Filter the records for lines holding the string "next".

*** Extracted records Section Begins ***

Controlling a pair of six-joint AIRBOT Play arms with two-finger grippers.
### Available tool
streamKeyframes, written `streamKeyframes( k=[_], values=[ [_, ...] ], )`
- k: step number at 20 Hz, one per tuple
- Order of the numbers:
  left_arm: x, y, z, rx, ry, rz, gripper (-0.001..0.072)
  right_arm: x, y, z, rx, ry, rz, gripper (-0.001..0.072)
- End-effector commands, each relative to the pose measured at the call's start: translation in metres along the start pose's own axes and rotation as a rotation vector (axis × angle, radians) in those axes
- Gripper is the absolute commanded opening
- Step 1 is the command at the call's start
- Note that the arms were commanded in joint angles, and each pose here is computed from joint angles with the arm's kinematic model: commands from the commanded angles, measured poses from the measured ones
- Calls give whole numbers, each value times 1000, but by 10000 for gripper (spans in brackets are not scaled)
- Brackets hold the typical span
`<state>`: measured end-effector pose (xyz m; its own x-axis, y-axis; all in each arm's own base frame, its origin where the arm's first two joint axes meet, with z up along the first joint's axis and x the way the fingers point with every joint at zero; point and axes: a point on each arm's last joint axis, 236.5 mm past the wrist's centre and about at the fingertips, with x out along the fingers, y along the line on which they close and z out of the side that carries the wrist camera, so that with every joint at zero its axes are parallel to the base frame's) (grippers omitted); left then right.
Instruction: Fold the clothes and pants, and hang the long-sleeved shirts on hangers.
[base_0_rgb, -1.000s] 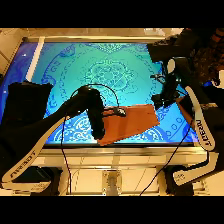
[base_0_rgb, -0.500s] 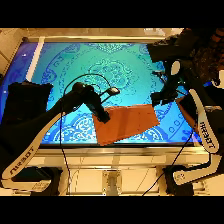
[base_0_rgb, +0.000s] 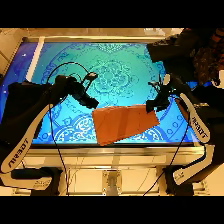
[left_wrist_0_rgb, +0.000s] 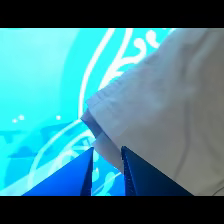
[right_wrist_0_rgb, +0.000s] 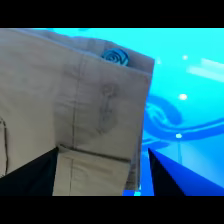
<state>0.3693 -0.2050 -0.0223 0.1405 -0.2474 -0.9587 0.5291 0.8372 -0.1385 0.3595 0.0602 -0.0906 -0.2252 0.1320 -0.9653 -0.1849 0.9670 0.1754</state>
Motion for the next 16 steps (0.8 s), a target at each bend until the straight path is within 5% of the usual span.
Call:
streamKeyframes(
  k=[1, 3, 5, 7, 8, 12, 16],
  values=[
    [-1, 10, 0, -27, -6, 10, 229, 16, 7, 4, 8, 12, 45, 618],
    [-1, 10, 0, -27, -6, 10, 229, 23, 11, 4, 14, 20, 66, 594],
    [-1, 10, 0, -27, -6, 10, 229, 27, 19, 3, 19, 21, 100, 405],
    [-1, 10, 0, -27, -6, 10, 229, 26, 26, 3, 24, 21, 130, 101],
    [-1, 10, 0, -27, -6, 10, 228, 25, 29, 3, 25, 18, 142, 19],
    [-1, 10, 0, -27, -6, 10, 229, 8, 11, 17, 43, -33, 61, 17],
    [-1, 11, 0, -27, -6, 11, 229, -58, -77, 33, 157, -162, -336, 16]
  ],
)
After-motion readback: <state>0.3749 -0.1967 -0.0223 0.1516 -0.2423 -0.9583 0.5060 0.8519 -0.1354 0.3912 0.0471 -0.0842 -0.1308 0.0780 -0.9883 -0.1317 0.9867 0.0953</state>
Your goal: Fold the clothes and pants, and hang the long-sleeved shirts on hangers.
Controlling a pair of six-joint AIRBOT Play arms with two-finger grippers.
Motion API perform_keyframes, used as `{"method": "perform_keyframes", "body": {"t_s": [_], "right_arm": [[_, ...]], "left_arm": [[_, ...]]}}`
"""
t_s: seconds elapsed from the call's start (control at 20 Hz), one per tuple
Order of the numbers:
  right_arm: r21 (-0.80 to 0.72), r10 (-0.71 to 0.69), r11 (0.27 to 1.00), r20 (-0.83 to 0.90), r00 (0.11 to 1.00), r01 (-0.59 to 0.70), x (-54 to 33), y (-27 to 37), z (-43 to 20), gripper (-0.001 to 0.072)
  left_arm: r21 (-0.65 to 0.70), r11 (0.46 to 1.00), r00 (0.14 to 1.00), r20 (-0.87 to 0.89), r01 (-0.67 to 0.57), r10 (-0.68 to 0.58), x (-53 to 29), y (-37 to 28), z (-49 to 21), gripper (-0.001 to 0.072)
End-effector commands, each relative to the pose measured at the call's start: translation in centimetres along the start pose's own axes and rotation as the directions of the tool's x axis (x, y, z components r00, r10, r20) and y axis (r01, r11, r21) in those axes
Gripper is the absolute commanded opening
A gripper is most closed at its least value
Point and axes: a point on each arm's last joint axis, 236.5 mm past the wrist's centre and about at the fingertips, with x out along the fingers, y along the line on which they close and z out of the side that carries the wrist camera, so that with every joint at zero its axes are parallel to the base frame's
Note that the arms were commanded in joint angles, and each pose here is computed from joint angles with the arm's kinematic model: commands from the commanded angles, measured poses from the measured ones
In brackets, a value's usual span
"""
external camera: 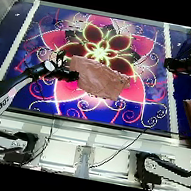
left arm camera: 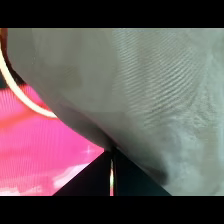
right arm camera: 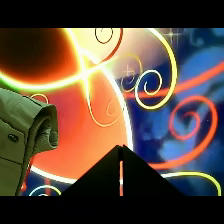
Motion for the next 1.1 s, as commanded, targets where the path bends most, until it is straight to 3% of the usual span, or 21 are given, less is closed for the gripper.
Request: {"method": "perform_keyframes", "body": {"t_s": [0.0, 0.2, 0.35, 0.4, 0.45, 0.5, 0.65, 0.8, 1.05], "right_arm": [[-0.014, 0.042, 0.999, -0.029, 0.999, -0.042, 0.0, 1.0, -0.7, 0.0019], [-0.152, 0.176, 0.966, -0.195, 0.965, -0.207, 1.0, 4.1, -4.8, 0.0019], [-0.051, 0.400, 0.899, -0.312, 0.862, -0.436, 3.0, 9.2, -9.8, 0.0025], [0.018, 0.465, 0.874, -0.318, 0.826, -0.485, 3.8, 10.7, -11.2, 0.0146], [0.101, 0.528, 0.845, -0.309, 0.791, -0.525, 4.7, 12.2, -12.4, 0.0382], [0.175, 0.572, 0.820, -0.292, 0.767, -0.545, 5.5, 13.2, -13.4, 0.0461], [0.380, 0.627, 0.765, -0.256, 0.735, -0.520, 8.3, 14.4, -17.2, 0.0462], [0.569, 0.679, 0.663, -0.186, 0.710, -0.486, 9.7, 15.6, -19.4, 0.0475], [0.582, 0.650, 0.678, -0.187, 0.737, -0.449, 12.0, 16.8, -20.9, 0.0475]], "left_arm": [[0.008, 1.000, 0.999, 0.037, 0.003, -0.004, -0.6, -0.5, 0.9, 0.0009], [0.046, 0.999, 0.994, 0.105, 0.025, -0.029, -3.3, -2.3, 2.7, 0.0009], [0.088, 0.995, 0.986, 0.158, 0.039, -0.052, -5.7, -3.9, 3.9, 0.0009], [0.097, 0.994, 0.984, 0.169, 0.044, -0.060, -6.2, -4.4, 4.1, 0.0009], [0.106, 0.993, 0.982, 0.174, 0.050, -0.068, -6.5, -4.9, 4.1, 0.0009], [0.112, 0.992, 0.983, 0.169, 0.055, -0.074, -6.5, -5.3, 3.9, 0.0009], [0.133, 0.989, 0.986, 0.146, 0.066, -0.085, -5.9, -6.3, 3.0, 0.0009], [0.150, 0.986, 0.986, 0.133, 0.076, -0.096, -5.7, -7.1, 2.5, 0.0009], [0.157, 0.984, 0.987, 0.128, 0.081, -0.102, -5.6, -7.6, 2.2, 0.0009]]}}
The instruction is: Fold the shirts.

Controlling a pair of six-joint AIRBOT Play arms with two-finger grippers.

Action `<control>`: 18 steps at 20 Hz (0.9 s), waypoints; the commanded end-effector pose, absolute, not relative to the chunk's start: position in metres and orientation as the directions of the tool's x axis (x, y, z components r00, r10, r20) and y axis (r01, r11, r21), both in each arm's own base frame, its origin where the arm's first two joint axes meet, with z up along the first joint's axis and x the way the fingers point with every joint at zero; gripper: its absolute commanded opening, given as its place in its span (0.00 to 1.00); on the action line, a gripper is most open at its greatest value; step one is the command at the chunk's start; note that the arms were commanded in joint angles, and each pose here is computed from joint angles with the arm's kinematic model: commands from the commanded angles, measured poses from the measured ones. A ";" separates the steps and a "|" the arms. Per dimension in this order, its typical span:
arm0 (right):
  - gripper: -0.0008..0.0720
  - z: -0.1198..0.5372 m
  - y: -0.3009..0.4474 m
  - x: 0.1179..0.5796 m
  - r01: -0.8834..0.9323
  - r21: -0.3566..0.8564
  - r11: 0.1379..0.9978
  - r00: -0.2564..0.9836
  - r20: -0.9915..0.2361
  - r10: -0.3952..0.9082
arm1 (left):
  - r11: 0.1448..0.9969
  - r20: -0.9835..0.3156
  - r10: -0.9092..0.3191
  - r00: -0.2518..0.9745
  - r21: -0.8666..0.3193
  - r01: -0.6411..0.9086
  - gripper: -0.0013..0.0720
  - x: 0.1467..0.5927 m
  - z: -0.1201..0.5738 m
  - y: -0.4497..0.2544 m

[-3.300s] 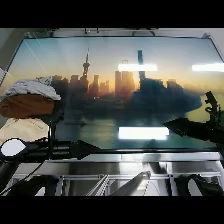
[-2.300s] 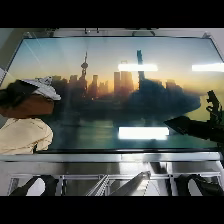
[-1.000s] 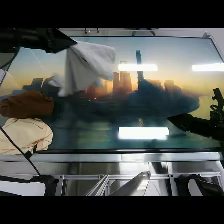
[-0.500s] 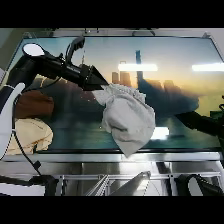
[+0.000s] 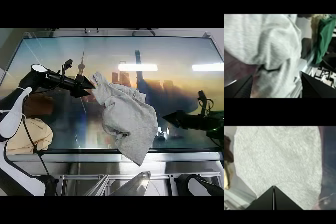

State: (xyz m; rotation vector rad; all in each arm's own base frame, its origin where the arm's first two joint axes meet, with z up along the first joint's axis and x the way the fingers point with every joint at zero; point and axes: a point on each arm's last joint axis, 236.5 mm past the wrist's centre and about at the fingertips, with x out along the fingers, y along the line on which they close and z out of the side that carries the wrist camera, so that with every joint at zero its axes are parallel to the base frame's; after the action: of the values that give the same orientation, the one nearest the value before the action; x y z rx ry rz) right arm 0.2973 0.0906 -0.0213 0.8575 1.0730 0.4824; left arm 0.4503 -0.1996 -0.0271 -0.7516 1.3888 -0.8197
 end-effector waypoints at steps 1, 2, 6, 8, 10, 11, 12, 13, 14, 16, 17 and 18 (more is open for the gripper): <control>0.04 -0.044 0.103 0.305 0.178 0.867 0.466 0.388 -0.497 0.776 | 0.539 -0.540 -0.842 0.015 -0.841 -0.042 0.87 0.459 -0.070 -0.189; 0.04 -0.047 0.104 0.306 0.200 0.873 0.445 0.386 -0.488 0.783 | 0.540 -0.540 -0.841 0.003 -0.840 -0.049 0.87 0.457 -0.076 -0.191; 0.03 -0.059 0.096 0.313 0.161 0.852 0.498 0.409 -0.517 0.752 | 0.565 -0.565 -0.825 0.009 -0.824 -0.042 0.87 0.459 -0.093 -0.203; 0.04 -0.059 0.093 0.317 0.158 0.847 0.507 0.420 -0.523 0.742 | 0.576 -0.576 -0.817 0.024 -0.817 -0.024 0.87 0.462 -0.095 -0.212; 0.04 -0.059 0.094 0.316 0.182 0.852 0.491 0.416 -0.519 0.747 | 0.584 -0.584 -0.812 0.022 -0.812 -0.007 0.87 0.461 -0.097 -0.223; 0.04 -0.059 0.095 0.316 0.215 0.854 0.474 0.414 -0.520 0.748 | 0.587 -0.587 -0.809 0.021 -0.809 0.002 0.87 0.460 -0.098 -0.229; 0.03 -0.059 0.094 0.316 0.214 0.852 0.478 0.415 -0.522 0.745 | 0.592 -0.592 -0.806 0.022 -0.806 0.009 0.87 0.460 -0.099 -0.234; 0.03 -0.063 0.089 0.315 0.217 0.841 0.496 0.414 -0.539 0.733 | 0.600 -0.600 -0.800 0.019 -0.800 0.018 0.87 0.459 -0.101 -0.237; 0.04 -0.067 0.081 0.312 0.218 0.827 0.519 0.407 -0.560 0.721 | 0.617 -0.617 -0.787 0.006 -0.786 0.033 0.87 0.455 -0.105 -0.239; 0.37 -0.078 0.067 0.302 0.228 0.793 0.564 0.379 -0.606 0.699 | 0.657 -0.659 -0.752 -0.015 -0.751 0.064 0.87 0.450 -0.114 -0.235; 0.62 -0.084 0.063 0.297 0.236 0.772 0.590 0.357 -0.634 0.686 | 0.662 -0.665 -0.746 -0.016 -0.745 0.080 0.92 0.451 -0.113 -0.237; 0.62 -0.091 0.062 0.291 0.255 0.752 0.608 0.333 -0.659 0.674 | 0.661 -0.665 -0.747 -0.014 -0.745 0.090 0.95 0.452 -0.111 -0.240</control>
State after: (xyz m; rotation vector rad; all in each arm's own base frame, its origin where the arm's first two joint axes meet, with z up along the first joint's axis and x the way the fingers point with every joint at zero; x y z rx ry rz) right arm 0.3052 0.0733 -0.0746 0.9866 1.1728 0.3793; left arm 0.4521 -0.2403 -0.1016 -0.6662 1.4433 -0.7427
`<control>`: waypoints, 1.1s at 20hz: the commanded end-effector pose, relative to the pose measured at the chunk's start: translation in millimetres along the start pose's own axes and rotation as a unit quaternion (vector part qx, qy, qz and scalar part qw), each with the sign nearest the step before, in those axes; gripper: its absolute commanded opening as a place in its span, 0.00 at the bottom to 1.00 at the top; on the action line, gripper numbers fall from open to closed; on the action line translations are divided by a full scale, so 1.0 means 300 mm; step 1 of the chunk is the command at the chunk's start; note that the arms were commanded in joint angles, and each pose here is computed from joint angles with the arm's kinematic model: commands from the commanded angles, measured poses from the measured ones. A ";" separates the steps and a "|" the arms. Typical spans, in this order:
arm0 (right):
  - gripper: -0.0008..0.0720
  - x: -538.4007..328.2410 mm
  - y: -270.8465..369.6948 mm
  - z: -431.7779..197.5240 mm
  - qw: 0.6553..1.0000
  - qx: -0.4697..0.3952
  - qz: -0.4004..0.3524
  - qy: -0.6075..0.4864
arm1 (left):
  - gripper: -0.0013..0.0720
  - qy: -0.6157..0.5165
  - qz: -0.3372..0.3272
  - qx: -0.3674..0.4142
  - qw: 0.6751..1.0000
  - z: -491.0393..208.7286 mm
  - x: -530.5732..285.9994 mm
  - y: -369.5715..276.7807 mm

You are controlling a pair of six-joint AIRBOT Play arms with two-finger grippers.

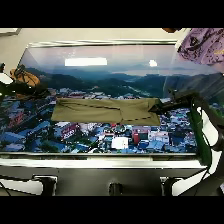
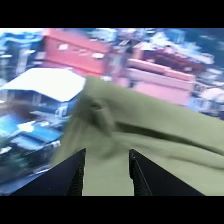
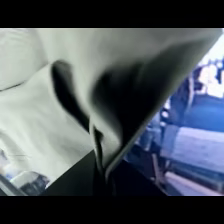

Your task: Fold the clothes and pants, and hang the long-sleeved shirts on hangers.

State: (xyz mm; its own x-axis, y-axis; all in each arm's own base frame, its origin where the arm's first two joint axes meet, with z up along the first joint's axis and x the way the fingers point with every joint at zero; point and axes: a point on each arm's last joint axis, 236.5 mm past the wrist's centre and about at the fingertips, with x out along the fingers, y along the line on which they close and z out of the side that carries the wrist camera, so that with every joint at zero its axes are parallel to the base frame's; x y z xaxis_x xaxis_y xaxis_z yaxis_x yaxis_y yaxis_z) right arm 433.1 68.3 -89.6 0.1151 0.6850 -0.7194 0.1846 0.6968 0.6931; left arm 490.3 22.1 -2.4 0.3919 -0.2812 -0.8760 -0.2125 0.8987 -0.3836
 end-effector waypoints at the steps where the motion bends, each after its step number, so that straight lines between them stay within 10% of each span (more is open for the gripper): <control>1: 0.05 -0.106 0.043 0.028 0.998 0.012 -0.047 -0.038 | 0.45 -0.013 -0.059 -0.031 0.998 0.015 0.034 -0.152; 5: 0.05 -0.319 0.090 0.014 0.989 -0.004 -0.132 -0.069 | 0.03 0.037 -0.127 -0.019 0.991 -0.117 0.193 -0.455; 22: 0.05 -0.838 0.366 -0.004 0.954 -0.064 -0.232 -0.181 | 0.03 0.181 -0.320 -0.055 0.928 -0.899 0.610 -1.543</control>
State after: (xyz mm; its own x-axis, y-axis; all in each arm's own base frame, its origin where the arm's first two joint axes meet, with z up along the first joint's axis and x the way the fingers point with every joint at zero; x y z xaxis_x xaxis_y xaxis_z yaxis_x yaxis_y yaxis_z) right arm 428.4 -25.7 150.7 0.3755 0.2073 -0.9033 0.1785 0.9402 0.2900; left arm 430.3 -495.8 -58.1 0.1607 -0.8357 -0.5252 -0.0914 0.5172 -0.8509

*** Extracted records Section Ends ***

**Answer area**
Motion for the next 16 steps (0.8 s), a target at each bend until the straight path is within 5% of the usual span.
Motion for the next 1.1 s, as commanded, targets where the path bends most, until it is straight to 3% of the usual span, or 21 are given, less is closed for the gripper.

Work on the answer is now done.